Todavía en 1918, el crítico de teatro Alfred Klaar, en una polémica contra la incipiente teatrología, escribió: “La escena puede reclamar su valor total, sólo si la literatura le atribuye contenido”. [...] Max Herrmann (1865-1942) se refirió a la puesta en escena. Abogó por el establecimiento de una nueva ciencia del arte —la teatrología— con el argumento de que no es la literatura lo que constituye al teatro como arte, sino la puesta en escena (Fischer-Lichte, 2014-2015, p. 10).

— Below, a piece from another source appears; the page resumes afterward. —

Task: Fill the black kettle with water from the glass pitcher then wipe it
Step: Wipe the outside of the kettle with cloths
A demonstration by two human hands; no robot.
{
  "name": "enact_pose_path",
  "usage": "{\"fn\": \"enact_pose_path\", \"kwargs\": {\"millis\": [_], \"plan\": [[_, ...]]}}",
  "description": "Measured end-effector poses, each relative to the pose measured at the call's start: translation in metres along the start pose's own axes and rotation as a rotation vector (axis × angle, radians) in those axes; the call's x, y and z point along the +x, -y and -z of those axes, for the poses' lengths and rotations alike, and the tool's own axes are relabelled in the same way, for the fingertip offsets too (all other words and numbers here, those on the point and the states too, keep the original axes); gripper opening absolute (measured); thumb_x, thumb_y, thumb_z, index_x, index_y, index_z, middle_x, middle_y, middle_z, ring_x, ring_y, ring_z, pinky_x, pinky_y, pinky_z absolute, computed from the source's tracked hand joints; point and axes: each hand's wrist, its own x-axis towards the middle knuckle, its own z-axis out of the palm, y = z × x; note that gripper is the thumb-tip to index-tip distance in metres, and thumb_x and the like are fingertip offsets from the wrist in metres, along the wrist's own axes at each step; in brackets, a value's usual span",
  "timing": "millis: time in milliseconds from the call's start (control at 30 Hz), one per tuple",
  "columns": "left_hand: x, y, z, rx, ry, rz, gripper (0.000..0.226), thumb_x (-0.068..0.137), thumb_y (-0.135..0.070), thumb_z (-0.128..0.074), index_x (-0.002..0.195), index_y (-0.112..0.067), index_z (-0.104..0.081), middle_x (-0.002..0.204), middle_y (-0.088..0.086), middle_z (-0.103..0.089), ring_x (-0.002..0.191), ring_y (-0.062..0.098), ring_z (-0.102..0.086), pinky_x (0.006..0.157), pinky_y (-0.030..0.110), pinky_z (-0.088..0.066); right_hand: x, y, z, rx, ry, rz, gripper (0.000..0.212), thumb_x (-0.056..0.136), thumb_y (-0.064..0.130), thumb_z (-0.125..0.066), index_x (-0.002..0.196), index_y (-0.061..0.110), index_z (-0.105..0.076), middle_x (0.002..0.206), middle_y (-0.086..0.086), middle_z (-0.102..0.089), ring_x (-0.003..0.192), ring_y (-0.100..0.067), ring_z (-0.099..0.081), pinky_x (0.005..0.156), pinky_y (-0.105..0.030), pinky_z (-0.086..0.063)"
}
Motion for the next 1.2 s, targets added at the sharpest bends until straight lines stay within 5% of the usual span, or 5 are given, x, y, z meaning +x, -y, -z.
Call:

Esta “ciencia del teatro” o Theaterwissenschaft (Pavis, 2015, p. 463) se centraba en la puesta en escena bajo el par actor-espectador. Lo teatral cobraba sentido en el espacio y los cuerpos, no en el texto escrito, a diferencia de lo que sostenía la teoría de géneros literarios, como producto de “las tradiciones académicas que, de una u otra manera, tratan de reglamentar el objeto artístico como la representación de aquellas dimensiones que se han perdido, que no son evidentes y que son ocultas” (Bartra en Ducoing, 2003, p. 46). A su vez, Artaud (1992, p. 40) escribía en El teatro y su doble que “El diálogo —cosa escrita y hablada— no pertenece específicamente a la escena, sino al libro, como puede verse en todos los manuales de historia literaria, donde el teatro es una rama subordinada de la historia del lenguaje hablado. Afirmo que la escena es un lugar físico y concreto que exige ser ocupado, y que se le permita actuar su propio lenguaje concreto”.

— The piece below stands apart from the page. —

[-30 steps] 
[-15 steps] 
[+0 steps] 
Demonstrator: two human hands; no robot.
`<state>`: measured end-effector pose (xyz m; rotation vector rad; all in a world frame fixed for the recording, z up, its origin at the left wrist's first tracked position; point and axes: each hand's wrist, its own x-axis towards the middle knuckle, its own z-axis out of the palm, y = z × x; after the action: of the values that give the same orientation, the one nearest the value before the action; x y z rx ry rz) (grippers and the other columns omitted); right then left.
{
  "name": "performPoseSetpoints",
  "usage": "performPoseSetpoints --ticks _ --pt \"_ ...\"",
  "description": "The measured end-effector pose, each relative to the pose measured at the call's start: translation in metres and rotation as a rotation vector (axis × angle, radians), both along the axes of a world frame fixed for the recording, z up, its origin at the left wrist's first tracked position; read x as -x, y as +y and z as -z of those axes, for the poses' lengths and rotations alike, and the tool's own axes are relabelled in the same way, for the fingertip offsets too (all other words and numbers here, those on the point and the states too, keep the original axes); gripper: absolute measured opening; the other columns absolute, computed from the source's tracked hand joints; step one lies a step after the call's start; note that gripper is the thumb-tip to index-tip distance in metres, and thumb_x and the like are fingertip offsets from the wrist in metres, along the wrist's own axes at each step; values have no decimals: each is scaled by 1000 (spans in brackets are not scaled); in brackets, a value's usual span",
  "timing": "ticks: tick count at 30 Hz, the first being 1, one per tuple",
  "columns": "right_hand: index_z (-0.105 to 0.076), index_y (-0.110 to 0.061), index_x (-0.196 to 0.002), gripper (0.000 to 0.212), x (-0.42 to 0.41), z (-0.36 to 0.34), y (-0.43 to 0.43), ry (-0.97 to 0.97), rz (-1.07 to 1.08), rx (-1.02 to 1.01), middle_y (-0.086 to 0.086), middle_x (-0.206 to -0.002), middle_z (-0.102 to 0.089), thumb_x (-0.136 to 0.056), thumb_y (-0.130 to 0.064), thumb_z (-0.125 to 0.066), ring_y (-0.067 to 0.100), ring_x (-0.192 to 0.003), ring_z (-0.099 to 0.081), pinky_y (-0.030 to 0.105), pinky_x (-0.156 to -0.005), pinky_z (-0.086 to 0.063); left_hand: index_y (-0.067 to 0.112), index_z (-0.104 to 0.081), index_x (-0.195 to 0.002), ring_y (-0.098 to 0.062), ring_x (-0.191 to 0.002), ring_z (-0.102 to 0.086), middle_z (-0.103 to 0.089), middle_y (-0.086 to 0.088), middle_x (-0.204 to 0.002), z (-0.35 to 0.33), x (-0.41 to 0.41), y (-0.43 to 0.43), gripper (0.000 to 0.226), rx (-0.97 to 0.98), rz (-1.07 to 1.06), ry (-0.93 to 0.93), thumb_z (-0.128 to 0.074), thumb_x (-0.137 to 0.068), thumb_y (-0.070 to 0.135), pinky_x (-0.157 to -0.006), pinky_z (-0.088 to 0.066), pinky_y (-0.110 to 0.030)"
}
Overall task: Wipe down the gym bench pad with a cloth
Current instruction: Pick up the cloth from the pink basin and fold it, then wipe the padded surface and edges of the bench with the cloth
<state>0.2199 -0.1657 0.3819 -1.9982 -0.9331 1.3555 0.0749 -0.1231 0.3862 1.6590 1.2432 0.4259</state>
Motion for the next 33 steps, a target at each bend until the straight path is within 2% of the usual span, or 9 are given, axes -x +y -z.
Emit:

Este cambio de paradigmas del texto dramático a la puesta en escena, la cual “consiste en transponer la escritura dramática del texto (texto escrito y/o acotaciones escénicas) en una escritura escénica” (Pavis, 2015, p. 363), se volvió el epítome de la teatralidad. Lo escénico, pues, era lo importante. Sin embargo, esta aparente autonomía guardaba su relación con el texto escrito, por no ser lo escrito, y muy pronto la academia convirtió este cambio de paradigmas en una teoría teatral fija, aun cuando es un “procedimiento que devela algo que no podría ser visto en condiciones (normativizadas)” (Villarreal, 2015).2 Una vez más se traicionaba el carácter inasible y siempre cambiante del teatro.